**Work task**
Using the data below, restate exactly every line from the one with "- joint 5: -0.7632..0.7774" up to and including the one with "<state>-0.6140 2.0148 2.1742". No picture belongs in it.

**Dataset excerpts**
----

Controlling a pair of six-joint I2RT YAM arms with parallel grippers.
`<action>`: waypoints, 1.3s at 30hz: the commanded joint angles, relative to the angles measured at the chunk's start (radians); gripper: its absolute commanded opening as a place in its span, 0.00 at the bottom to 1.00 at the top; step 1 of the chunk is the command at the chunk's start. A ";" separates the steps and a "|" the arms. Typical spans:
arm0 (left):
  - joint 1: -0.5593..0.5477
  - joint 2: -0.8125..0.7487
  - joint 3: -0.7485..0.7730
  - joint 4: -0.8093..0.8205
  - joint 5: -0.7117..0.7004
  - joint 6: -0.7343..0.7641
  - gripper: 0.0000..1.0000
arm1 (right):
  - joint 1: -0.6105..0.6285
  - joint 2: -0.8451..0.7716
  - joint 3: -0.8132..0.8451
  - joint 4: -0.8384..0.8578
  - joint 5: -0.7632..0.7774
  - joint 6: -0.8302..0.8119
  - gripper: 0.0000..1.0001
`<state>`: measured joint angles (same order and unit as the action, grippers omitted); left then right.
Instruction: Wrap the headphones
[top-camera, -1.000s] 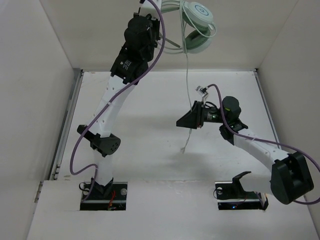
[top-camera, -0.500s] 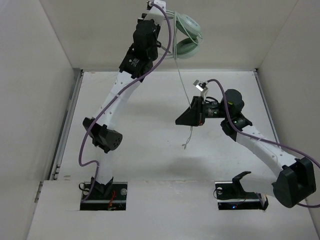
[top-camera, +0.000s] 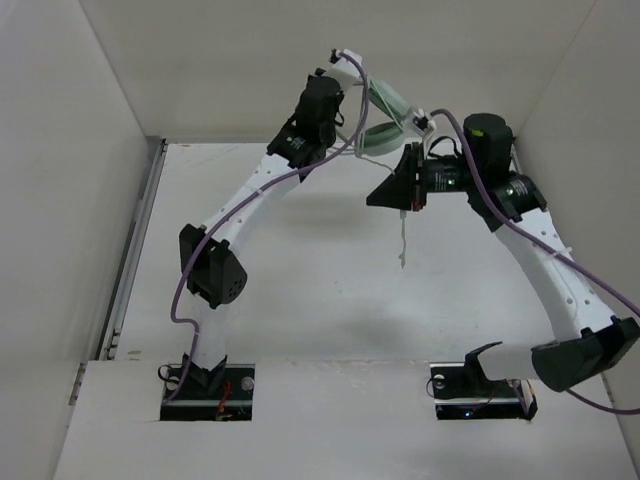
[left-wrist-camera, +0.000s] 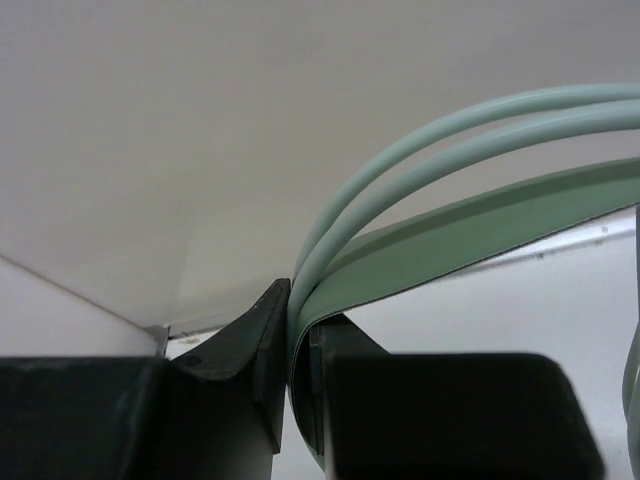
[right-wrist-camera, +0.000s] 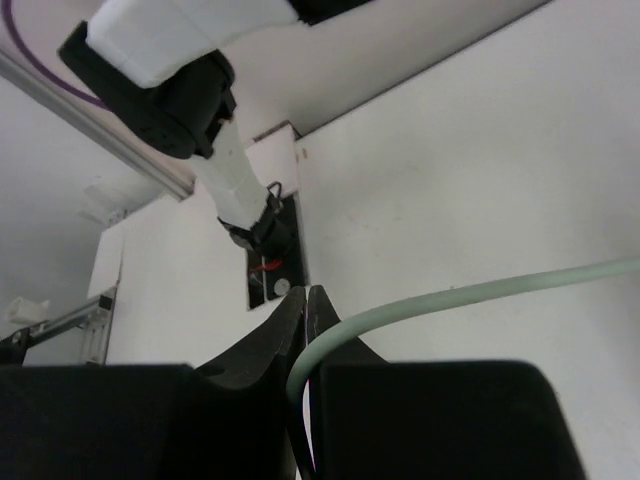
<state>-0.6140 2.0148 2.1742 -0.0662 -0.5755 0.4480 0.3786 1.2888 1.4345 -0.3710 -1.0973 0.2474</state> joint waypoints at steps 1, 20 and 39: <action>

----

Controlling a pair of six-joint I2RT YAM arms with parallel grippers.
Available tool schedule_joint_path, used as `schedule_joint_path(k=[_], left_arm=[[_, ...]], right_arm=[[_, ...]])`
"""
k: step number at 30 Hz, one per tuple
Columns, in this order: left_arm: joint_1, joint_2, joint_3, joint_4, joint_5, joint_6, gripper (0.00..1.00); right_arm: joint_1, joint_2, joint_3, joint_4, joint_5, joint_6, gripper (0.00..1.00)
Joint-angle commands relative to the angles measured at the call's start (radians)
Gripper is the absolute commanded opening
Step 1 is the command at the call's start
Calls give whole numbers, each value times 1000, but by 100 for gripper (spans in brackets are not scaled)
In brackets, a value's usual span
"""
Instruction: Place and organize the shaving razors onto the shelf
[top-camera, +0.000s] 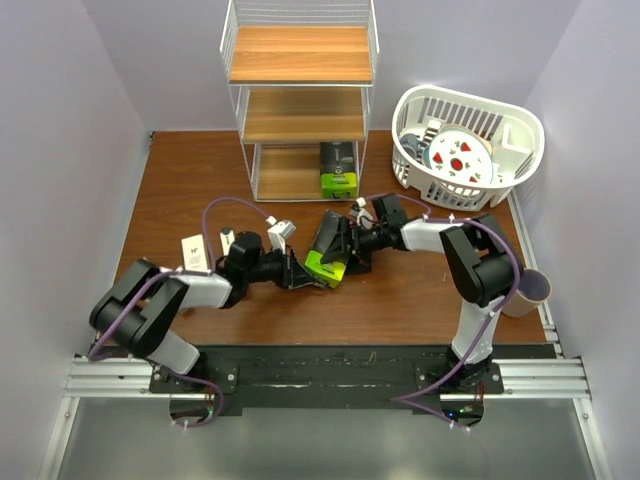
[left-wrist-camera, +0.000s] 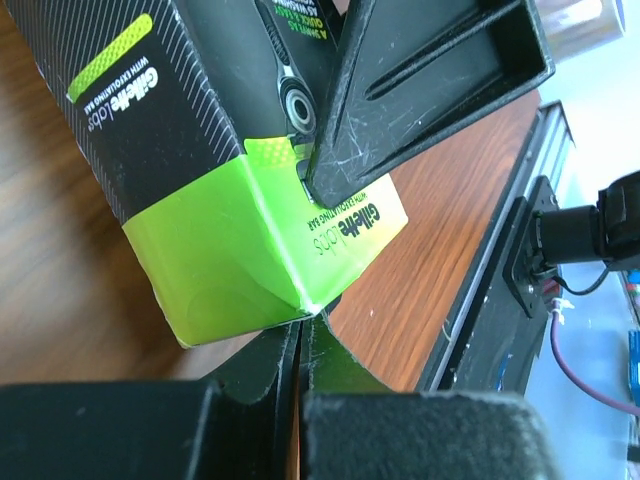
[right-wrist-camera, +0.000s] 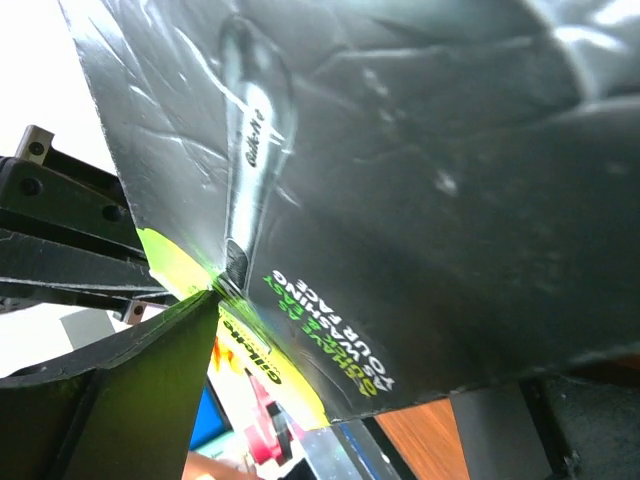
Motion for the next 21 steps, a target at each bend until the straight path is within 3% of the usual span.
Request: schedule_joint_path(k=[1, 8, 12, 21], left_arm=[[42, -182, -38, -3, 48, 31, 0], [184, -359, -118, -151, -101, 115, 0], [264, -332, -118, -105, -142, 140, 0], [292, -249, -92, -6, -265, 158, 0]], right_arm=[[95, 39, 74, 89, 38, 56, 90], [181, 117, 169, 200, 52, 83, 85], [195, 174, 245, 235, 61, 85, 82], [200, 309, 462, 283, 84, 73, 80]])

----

**Written reply**
  - joint 5: -0.7632..0.7774
  - joint 6: -0.8302..0.8119
  - gripper: 0.0000..1.0001
`<state>`: measured joint angles (same order and unit as the action, grippers omitted); left then right.
Instruction: Wrap the headphones
[top-camera, -1.000s] 
[top-camera, -0.500s] 
[top-camera, +0.000s] 
[left-wrist-camera, +0.000s] 
[right-wrist-camera, +0.000s] 
<state>-0.6140 2.0148 2.1742 -0.0662 -0.5755 0.4480 0.3786 1.2888 1.4345 -0.3710 -1.0973 0.2474</state> joint waypoints at steps 1, 20 and 39: <action>

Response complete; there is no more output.